I rilasci - Tra ottobre 2000 e dicembre 2003, nel corso di sei rilasci, sono stati immessi complessivamente 104 soggetti provenienti dall’allevamento di Albufera di Valencia (Spagna). Gli animali sono giunti in Sicilia tramite voli di linea e sono stati liberati, senza pre-ambientamento, all’interno delle Riserve naturali del Biviere di Gela, dell’Oasi del Simeto e delle Saline di Siracusa e Fiume Ciane.
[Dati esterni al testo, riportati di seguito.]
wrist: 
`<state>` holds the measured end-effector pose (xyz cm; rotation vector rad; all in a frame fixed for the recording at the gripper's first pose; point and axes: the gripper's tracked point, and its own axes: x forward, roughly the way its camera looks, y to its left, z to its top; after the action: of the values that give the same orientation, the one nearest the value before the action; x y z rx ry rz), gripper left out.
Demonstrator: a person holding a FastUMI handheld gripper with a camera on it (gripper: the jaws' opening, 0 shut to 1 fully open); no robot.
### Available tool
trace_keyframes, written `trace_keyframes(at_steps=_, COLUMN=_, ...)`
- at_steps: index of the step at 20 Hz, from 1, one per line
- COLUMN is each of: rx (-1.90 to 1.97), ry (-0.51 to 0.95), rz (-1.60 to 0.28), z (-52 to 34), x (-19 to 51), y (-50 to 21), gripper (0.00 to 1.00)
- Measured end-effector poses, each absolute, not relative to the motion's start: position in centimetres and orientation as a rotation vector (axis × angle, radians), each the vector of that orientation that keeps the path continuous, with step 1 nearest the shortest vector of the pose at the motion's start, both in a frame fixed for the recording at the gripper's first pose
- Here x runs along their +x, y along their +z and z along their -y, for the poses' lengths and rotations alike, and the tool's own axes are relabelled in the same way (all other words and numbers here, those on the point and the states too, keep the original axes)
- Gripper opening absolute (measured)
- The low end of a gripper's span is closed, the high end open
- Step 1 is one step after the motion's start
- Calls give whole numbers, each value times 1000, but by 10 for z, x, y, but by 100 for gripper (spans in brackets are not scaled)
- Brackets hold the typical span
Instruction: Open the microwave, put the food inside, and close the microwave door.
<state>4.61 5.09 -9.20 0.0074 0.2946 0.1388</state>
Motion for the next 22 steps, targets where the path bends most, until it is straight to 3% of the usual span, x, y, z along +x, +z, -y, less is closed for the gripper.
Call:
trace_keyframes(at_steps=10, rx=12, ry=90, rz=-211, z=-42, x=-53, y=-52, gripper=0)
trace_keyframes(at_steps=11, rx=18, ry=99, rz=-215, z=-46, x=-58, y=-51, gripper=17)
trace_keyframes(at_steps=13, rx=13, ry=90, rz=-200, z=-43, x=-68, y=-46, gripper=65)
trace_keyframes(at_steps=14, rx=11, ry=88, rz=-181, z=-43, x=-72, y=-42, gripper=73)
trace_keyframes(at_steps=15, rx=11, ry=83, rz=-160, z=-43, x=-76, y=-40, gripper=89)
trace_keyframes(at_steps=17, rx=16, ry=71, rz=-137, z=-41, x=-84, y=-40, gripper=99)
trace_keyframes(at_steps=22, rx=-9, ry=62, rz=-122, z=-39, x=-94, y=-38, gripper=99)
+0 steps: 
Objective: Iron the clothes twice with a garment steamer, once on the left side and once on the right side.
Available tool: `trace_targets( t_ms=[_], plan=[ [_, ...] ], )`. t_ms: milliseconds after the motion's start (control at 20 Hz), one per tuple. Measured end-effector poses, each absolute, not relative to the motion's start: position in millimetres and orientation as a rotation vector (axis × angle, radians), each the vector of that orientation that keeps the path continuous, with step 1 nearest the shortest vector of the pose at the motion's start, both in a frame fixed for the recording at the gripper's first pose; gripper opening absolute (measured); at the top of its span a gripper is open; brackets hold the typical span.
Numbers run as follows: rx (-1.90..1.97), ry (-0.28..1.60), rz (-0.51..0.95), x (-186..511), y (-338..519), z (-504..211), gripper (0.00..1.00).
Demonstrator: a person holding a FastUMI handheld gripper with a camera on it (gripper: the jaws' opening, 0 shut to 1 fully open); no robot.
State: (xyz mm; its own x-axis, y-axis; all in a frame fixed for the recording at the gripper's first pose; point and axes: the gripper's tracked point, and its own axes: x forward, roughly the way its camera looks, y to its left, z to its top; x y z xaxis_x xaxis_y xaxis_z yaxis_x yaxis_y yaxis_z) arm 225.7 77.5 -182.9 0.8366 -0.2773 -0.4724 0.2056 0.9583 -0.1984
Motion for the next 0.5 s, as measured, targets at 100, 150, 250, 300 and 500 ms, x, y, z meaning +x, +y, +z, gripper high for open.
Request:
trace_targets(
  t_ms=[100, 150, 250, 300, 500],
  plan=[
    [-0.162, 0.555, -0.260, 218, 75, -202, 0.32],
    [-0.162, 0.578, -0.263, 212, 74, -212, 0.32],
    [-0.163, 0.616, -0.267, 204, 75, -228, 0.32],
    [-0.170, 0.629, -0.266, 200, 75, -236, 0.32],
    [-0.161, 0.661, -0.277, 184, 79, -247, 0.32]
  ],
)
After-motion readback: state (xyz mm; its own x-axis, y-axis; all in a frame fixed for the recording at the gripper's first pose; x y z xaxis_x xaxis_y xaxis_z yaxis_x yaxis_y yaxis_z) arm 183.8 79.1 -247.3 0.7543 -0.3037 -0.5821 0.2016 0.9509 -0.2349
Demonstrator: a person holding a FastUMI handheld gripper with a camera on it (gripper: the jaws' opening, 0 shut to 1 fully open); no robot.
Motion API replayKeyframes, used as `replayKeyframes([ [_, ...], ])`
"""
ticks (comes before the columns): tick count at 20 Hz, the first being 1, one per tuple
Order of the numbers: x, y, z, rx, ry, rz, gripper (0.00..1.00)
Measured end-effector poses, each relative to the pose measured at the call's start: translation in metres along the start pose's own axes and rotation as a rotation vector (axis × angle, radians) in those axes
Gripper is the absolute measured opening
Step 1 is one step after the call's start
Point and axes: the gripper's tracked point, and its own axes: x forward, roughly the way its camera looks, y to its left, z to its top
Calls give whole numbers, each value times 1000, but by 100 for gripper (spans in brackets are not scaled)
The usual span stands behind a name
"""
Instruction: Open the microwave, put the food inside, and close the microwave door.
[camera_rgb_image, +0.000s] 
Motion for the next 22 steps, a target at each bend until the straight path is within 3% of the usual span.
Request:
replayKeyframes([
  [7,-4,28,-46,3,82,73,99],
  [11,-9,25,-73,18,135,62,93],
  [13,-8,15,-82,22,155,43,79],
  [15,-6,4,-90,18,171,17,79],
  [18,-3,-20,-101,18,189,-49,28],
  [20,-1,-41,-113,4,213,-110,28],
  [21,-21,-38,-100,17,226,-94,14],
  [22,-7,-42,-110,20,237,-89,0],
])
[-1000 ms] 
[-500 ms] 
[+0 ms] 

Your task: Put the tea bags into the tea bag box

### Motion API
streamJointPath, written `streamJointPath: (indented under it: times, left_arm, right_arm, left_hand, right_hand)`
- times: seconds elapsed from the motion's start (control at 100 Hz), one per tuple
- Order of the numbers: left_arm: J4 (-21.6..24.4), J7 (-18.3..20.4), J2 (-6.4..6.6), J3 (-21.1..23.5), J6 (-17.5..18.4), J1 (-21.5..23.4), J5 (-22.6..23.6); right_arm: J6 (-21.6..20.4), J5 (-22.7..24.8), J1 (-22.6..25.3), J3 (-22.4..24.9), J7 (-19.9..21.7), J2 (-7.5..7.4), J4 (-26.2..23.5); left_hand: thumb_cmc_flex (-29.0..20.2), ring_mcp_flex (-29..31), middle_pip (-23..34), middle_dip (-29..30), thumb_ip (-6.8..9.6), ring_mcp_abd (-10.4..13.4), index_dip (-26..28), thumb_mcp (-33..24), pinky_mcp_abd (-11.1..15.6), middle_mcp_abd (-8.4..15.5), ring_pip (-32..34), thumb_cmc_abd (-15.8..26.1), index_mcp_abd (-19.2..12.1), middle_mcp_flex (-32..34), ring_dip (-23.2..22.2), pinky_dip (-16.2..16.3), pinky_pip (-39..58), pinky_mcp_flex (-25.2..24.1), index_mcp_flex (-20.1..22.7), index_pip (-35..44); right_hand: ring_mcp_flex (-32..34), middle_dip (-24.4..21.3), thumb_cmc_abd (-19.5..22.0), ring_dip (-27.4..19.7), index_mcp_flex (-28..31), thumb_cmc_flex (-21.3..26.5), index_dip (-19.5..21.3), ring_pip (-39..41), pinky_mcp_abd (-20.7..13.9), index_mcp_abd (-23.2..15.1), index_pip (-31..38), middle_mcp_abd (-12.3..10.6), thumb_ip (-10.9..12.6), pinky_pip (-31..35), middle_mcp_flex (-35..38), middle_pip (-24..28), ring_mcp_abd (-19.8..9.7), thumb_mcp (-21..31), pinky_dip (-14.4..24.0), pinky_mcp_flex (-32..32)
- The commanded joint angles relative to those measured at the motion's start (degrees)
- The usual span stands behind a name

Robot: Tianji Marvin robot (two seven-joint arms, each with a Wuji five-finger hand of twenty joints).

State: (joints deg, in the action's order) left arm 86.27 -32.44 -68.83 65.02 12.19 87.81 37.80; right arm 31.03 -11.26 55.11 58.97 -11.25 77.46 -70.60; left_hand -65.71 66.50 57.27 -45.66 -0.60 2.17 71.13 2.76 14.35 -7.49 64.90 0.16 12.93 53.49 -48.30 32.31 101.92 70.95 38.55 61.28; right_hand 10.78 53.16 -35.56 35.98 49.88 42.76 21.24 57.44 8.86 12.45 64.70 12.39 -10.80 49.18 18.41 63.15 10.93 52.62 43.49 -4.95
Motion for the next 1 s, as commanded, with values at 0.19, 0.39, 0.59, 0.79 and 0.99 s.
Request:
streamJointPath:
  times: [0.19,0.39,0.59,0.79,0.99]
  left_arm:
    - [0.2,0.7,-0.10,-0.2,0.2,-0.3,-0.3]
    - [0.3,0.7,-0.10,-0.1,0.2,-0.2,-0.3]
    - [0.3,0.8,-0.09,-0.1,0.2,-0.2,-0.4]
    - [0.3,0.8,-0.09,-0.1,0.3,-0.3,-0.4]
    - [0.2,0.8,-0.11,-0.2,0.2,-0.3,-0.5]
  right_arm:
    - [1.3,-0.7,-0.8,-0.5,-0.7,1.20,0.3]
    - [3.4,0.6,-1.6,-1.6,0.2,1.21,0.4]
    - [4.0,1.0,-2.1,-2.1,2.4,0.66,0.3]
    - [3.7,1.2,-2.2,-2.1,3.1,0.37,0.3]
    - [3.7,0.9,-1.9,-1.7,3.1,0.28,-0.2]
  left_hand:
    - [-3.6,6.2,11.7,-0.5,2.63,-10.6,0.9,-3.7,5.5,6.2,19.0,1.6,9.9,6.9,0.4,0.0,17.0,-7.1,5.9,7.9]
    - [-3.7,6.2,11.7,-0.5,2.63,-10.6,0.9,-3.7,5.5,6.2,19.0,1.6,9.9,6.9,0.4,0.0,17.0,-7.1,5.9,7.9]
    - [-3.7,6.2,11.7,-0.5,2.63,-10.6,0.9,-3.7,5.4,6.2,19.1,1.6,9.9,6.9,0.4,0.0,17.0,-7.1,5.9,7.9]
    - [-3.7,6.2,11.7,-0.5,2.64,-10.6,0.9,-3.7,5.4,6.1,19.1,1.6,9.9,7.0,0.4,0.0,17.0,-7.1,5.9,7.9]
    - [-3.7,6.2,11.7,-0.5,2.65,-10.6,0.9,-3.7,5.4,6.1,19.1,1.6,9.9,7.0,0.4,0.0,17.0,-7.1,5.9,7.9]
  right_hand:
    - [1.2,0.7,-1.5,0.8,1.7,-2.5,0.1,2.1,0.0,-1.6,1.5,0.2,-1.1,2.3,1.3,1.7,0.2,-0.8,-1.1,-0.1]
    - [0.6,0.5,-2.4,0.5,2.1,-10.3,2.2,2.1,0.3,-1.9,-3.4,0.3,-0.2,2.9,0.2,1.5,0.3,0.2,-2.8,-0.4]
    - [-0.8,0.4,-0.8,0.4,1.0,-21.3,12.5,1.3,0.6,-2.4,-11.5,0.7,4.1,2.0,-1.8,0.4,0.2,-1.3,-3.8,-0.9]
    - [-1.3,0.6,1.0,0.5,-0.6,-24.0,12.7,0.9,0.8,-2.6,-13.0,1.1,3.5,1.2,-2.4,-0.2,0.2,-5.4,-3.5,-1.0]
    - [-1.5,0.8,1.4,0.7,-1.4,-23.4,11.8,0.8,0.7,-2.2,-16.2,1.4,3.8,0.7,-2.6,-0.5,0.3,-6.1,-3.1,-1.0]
Il monitoraggio - Ogni animale liberato è stato marcato con anelli colorati che ne consentono l’identificazione individuale a distanza; inoltre, alcuni soggetti sono stati dotati di una radio trasmittente. Il monitoraggio è risultato particolarmente impegnativo a causa delle abitudini elusive del Pollo sultano, tuttavia ha consentito di ottenere informazioni importanti per l'andamento del progetto e di acquisire maggiori informazioni sulla biologia della specie.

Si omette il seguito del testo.